Segment Open

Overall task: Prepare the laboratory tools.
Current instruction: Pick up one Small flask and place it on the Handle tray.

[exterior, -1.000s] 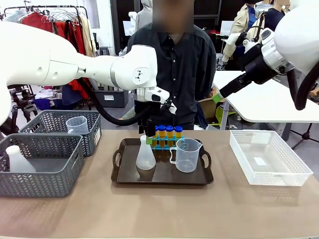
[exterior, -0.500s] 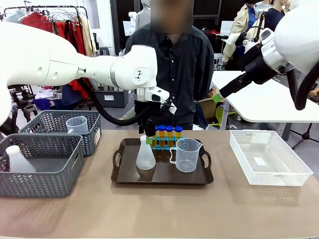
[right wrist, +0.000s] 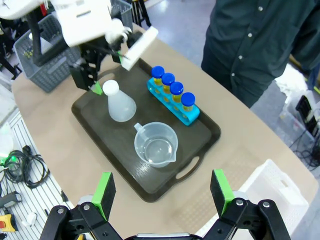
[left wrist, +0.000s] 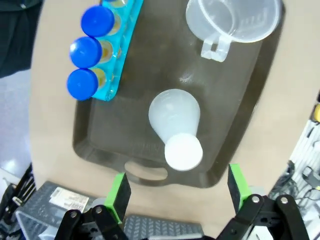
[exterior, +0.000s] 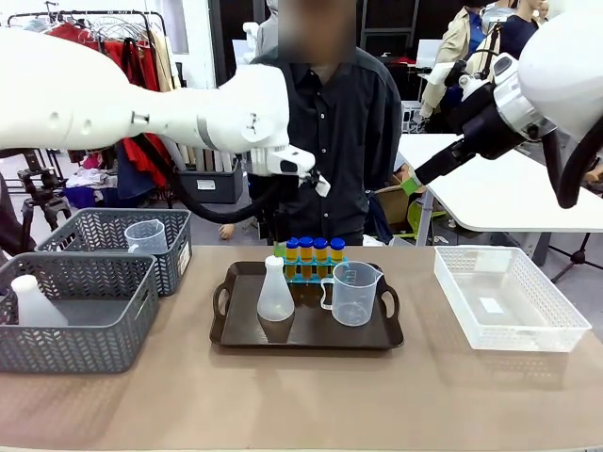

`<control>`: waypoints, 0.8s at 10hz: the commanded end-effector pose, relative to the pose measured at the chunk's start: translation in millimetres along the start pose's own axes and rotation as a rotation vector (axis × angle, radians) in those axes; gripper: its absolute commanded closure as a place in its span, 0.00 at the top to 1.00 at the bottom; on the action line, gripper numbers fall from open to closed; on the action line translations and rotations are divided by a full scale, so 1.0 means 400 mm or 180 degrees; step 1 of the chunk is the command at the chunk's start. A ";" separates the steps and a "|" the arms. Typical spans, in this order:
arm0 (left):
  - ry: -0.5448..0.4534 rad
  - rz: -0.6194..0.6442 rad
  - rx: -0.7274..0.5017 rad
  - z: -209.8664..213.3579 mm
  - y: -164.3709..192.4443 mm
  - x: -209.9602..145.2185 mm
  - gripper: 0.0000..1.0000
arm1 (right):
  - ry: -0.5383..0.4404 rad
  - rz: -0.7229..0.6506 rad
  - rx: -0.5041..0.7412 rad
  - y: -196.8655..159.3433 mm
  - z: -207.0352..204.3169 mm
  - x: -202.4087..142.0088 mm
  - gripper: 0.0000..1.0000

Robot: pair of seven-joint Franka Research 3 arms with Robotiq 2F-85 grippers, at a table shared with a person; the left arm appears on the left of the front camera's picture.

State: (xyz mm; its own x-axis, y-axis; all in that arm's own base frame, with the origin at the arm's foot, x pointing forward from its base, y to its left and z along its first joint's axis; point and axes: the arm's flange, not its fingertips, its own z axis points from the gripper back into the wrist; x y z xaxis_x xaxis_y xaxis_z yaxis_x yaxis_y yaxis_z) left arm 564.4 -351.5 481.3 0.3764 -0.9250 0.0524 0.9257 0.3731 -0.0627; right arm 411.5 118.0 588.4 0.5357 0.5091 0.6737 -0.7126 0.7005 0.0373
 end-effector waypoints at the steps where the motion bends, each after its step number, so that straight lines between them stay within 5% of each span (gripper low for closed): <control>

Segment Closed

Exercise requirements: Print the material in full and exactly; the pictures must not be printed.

Exercise output:
Overall task: Prepare the laboratory tools.
Current instruction: Pick up one Small flask and place it on the Handle tray.

[exterior, -1.000s] 
[exterior, -0.500s] 
[right wrist, +0.000s] 
[left wrist, +0.000s] 
[exterior, +0.000s] 

`<control>`: waypoints, 0.8s at 10hz: the commanded end-effector pose, relative to the pose measured at the chunk's start: translation in millimetres along the start pose's own axes and rotation as a rotation vector (axis × angle, radians) in those axes; gripper: its absolute commanded closure as a place in its span, 0.00 at the top to 1.00 at the bottom; on the action line, gripper numbers fall from open to closed; on the action line translations and rotations are divided by a full scale, so 1.0 means 400 mm or 180 degrees; step 1 of the chunk is the command at the chunk's start. A ";" separates the steps and a "|" the arms. Typical spans, in this order:
arm0 (left):
  - ry: -0.5448..0.4534 rad
  - rz: -0.6194..0.6442 rad
  - rx: -0.7274..0.5017 rad
  - z: -209.8664..213.3579 mm
  - y: -164.3709..192.4443 mm
  - x: -209.9602..145.2185 mm
  - gripper: 0.0000..1.0000
arm1 (right):
  - ry: -0.5383..0.4404 rad
  - rz: -0.7229..0.6506 rad
  - rx: -0.5041..0.7412 rad
  - y: -196.8655..159.3433 mm
  - z: -207.0352..204.3169 mm
  - x: -202.4087..142.0088 mm
  - gripper: 0.0000..1.0000

Robot: pair of seven-joint Franka Research 3 arms with Robotiq 2F-85 grippers, at a table shared with a person; the left arm appears on the left of the front camera's picture.

State: (xyz mm; its own x-axis, y-axis; all in that arm's own base frame, with the origin at the arm's foot, x pointing forward from its base, y to its left and z along its first joint's axis; point and axes: the arm's flange, not its fingertips, its own z axis points from the gripper back into the wrist; x y z xaxis_x xaxis_y xaxis_z yaxis_x yaxis_y yaxis_z) left arm 564.4 -351.5 481.3 0.3764 -0.9250 0.0524 0.9257 0.3731 -0.0627; right arm 411.5 118.0 588.4 0.5357 0.5091 0.6737 -0.7126 0.7005 0.0373
 end-effector waypoints at the steps where the motion bends, each after its step number, so that straight lines between them stay within 5% of each span (gripper low for closed): <control>

The exercise calls for nothing more.